Exercise -
Exactly as written, write out the lines below from the first to the one containing "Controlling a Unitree", inclusive. Pictures do not belong in the copy.

Supplied data -
════════════════════
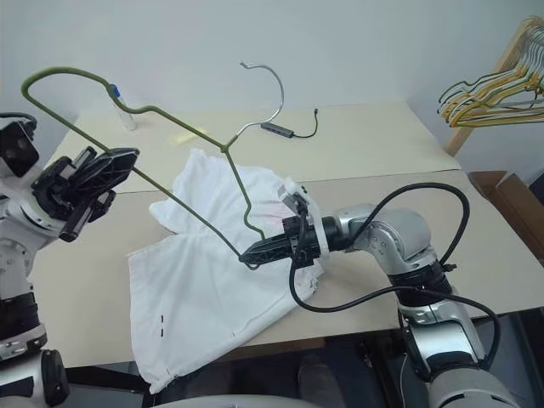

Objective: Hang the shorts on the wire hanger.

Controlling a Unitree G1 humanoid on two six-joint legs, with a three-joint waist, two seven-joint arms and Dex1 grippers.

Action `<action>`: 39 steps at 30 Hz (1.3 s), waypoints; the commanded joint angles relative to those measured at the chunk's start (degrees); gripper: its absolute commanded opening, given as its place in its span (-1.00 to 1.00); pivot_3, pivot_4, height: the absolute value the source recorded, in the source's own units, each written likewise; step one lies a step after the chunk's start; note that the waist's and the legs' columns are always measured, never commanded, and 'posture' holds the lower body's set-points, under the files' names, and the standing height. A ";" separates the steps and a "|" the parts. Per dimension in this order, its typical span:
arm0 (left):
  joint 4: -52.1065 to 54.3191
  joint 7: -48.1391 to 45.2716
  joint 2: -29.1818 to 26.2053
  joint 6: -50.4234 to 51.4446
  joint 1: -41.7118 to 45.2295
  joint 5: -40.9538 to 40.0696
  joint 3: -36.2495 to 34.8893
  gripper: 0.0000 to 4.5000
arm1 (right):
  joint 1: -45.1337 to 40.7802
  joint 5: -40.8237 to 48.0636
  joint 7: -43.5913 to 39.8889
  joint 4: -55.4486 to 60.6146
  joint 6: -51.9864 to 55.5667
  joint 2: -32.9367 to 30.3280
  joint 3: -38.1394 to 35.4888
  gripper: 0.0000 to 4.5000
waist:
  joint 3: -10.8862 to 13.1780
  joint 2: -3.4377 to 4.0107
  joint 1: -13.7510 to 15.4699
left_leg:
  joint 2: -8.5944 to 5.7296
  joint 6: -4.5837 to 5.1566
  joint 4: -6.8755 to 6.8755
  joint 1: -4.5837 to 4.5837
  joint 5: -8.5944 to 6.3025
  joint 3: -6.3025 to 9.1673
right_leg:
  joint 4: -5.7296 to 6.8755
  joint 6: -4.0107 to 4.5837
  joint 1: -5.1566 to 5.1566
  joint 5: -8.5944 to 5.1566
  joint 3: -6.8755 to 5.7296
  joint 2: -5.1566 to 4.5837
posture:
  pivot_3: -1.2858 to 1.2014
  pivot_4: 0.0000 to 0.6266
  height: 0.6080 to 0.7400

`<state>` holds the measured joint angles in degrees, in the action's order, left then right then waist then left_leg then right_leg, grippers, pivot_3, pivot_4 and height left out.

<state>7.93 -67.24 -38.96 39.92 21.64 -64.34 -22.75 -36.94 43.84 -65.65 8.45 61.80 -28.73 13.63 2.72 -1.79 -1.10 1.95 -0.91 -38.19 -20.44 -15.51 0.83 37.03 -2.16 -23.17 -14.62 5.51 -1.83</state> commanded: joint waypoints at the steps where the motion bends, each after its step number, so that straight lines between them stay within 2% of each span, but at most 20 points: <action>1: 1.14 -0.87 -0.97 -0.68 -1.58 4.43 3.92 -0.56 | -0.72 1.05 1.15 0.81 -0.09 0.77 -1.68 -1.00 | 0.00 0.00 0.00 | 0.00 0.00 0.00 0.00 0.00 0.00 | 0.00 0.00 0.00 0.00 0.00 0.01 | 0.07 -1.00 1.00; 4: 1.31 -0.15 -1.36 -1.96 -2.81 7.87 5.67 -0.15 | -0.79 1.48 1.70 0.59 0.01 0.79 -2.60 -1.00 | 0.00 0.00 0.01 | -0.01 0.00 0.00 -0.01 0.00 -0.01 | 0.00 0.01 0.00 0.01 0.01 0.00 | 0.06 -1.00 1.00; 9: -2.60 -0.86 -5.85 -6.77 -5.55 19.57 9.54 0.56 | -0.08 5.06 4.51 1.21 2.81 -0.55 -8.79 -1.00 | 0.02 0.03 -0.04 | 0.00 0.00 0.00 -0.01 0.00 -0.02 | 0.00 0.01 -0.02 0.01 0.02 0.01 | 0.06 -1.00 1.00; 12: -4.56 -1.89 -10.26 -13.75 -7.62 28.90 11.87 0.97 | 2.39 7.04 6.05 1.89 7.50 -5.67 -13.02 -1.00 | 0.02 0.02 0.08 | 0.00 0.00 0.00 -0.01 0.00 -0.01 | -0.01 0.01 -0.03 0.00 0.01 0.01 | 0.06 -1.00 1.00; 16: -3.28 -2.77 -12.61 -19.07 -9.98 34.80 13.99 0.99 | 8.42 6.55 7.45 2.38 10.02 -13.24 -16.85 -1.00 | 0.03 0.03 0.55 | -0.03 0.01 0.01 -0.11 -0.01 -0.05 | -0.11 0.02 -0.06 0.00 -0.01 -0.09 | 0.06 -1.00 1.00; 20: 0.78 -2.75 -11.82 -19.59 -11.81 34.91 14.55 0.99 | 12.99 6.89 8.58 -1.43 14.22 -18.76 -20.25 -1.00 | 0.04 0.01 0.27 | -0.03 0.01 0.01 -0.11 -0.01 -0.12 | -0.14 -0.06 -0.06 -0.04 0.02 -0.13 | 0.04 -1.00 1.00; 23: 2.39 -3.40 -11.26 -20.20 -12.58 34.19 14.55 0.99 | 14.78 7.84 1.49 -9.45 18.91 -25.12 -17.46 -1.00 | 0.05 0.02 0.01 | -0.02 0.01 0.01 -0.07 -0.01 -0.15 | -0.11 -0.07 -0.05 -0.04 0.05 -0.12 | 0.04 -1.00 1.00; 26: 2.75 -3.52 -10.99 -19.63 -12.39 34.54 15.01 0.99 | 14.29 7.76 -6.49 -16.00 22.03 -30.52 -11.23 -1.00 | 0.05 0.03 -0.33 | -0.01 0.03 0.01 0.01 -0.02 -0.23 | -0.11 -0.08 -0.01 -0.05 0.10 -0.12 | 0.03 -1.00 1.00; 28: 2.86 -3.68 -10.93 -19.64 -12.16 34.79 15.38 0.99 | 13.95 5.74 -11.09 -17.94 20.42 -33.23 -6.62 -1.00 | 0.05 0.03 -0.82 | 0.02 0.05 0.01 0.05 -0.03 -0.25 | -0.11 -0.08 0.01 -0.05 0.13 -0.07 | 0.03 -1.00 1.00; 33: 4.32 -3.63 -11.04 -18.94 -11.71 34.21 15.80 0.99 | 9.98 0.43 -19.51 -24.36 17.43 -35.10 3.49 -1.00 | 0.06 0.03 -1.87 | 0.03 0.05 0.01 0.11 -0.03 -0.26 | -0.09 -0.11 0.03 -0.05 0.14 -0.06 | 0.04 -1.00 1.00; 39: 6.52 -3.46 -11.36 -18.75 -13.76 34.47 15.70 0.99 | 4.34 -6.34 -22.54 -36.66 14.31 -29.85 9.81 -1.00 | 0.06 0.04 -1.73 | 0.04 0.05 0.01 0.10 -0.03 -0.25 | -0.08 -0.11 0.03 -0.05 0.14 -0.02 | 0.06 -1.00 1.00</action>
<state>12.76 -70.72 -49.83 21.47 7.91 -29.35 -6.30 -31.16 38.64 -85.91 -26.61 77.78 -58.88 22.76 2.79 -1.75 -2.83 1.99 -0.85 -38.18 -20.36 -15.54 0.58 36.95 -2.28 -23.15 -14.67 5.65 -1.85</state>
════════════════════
The answer -
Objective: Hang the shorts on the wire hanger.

Controlling a Unitree G1 humanoid on two six-joint legs, with a three-joint waist, two seven-joint arms and Dex1 grippers.

There is nothing else to the answer.